C’est d’ailleurs contraire au principe de base du contrepoint : deux voix sont soit identiques, soit différentes, et si elles sont différentes on proscrit toute ambiguïté, cf. l’interdiction des octaves parallèles. D’où ma surprise hier de constater que, dans le deuxième mouvement du concerto pour violon de Beethoven, le soliste paraphrase, certes de façon suffisamment éloignée, ce que joue l’orchestre en même temps. On trouve un exemple similaire dans l’un des Quatre derniers lieders de Strauss, où le violon rejoint la soprano à l’unisson, puis la quitte.
Assymétrie des registres
Une autre évolution importante du contrepoint est la perte de symétrie entre le grave et l’aigu. A l’origine, les voix sont à peu près équivalentes ; le thème peut être confié à une voix intermédiaire (le ténor y gagnera son nom). Progressivement la voix supérieure prend le rôle principal, tandis que les autres deviennent accompagnement. A un point que les règles de contrepoint finissent par ne plus s’appliquer aux voix intermédiaires : la perception verticale l’emporte.
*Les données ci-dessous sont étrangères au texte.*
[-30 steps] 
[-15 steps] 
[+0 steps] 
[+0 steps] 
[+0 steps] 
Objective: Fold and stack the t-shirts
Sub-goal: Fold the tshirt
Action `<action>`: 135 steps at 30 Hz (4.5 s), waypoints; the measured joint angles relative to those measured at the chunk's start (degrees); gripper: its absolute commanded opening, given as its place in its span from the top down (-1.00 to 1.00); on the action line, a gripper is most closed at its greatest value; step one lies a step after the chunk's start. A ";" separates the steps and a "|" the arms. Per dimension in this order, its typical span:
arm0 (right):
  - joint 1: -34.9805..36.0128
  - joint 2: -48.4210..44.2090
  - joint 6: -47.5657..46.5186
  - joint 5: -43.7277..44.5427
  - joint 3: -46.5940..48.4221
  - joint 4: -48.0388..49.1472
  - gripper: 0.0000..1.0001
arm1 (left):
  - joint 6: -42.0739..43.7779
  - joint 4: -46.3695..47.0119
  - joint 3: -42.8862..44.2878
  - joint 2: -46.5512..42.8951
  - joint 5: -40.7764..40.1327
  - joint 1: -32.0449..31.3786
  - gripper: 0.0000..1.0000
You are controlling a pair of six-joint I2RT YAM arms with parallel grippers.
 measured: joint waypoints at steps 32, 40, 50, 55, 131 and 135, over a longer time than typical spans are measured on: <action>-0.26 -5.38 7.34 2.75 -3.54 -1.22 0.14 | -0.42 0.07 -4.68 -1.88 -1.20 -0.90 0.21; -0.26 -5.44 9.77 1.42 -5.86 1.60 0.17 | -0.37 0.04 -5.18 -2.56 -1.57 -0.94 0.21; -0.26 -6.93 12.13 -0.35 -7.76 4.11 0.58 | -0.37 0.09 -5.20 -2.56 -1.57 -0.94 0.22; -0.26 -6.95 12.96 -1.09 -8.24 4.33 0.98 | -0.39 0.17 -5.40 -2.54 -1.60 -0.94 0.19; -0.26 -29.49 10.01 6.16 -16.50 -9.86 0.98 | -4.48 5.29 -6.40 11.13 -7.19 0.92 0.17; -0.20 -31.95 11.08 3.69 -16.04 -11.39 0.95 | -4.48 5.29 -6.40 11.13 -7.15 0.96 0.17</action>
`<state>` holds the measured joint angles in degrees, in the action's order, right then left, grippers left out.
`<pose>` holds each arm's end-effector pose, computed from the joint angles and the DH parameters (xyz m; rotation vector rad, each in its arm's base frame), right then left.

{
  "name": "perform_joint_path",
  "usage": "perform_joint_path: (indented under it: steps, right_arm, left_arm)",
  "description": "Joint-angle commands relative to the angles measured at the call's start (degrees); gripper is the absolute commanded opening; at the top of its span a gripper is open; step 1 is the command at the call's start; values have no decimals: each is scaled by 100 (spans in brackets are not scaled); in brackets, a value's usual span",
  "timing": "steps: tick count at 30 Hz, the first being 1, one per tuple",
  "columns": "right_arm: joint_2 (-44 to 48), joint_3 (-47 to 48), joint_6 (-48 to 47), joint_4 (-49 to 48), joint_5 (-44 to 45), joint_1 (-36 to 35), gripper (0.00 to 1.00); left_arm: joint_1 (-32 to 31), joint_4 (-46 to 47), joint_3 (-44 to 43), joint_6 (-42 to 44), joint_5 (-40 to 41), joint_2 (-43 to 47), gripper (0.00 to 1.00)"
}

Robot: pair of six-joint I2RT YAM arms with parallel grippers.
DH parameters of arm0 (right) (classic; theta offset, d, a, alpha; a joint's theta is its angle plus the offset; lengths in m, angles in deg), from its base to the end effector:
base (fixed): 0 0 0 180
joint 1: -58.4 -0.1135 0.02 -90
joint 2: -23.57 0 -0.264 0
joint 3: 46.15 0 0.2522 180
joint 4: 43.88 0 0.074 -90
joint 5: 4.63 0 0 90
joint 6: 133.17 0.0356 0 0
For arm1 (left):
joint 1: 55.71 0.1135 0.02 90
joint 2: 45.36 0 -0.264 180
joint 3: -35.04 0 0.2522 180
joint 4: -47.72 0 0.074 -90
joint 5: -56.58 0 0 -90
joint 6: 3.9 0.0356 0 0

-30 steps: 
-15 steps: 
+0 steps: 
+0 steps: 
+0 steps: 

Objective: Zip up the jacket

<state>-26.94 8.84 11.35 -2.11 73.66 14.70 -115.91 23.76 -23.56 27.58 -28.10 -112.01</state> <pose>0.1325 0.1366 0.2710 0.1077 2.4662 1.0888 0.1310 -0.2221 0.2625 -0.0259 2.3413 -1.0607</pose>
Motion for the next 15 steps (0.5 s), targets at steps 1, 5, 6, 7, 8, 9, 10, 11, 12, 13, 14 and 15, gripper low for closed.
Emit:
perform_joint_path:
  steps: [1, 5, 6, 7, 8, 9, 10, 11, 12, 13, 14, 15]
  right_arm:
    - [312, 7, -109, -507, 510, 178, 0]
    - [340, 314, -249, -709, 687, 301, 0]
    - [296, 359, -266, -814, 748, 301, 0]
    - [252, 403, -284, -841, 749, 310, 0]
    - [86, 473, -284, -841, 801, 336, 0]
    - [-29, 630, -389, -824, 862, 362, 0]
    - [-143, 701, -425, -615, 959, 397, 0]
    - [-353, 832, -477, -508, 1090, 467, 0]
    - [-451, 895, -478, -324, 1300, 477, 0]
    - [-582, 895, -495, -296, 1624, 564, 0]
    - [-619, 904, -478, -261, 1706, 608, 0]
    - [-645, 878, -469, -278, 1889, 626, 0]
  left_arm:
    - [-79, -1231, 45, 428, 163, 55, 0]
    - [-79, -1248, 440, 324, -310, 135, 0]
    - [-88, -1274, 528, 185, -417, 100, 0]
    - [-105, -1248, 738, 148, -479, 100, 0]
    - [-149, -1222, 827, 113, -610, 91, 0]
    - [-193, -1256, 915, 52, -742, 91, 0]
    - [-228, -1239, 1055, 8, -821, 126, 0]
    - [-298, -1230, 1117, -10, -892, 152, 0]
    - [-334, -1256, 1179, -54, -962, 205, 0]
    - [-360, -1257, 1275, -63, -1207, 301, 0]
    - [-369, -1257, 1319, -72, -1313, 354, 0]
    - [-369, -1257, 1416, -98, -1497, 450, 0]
Perception auditive et Spectre
Pourquoi l’oreille a-t-elle une perception verticale ?
Il s’agit bien d’une perception spécifique : dans une musique « verticalisée », on reconnaît plus facilement un accord que les notes qui le composent. C’est sans doute dû à la reconnaissance des sons de tous les jours. L’oreille perçoit une suite de sons comme provenant du même objet grâce à leur timbre. Celui-ci n’est qu’une addition de fréquences, un spectre. Un accord n’est qu’une forme de timbre ; d’ailleurs l’ambiguïté est présente dans les sons d’orgue, qui créent des timbres par addition de notes.
L’école spectrale a su tirer partir de cette similarité entre accord et timbre. L’oreille sert aussi à la reconnaissance du langage. La tâche est plus complexe, car la reconnaissance des voyelles dépend de formants, qui ont la particularité de peu bouger avec la fréquence principale (mais néanmoins de changer d’un locuteur à un autre). Les formants sont dans l’aigu, mais la voix parlée a aussi une fréquence principale, qui varie indépendamment. Cette indépendance est-elle à l’origine de la reconnaissance de la polyphonie par l’oreille ? Pour filer la métaphore, on pourrait dire que si l’on chante un texte sans changer de note, on effectue une sorte de pédale, puisque les formants varient tandis que la note la plus grave reste fixe.
Accords, renversements, fondamentales :
L’accord étant un timbre, il est logique que ce soit la note la plus grave qui donne la fondamentale de l’accord.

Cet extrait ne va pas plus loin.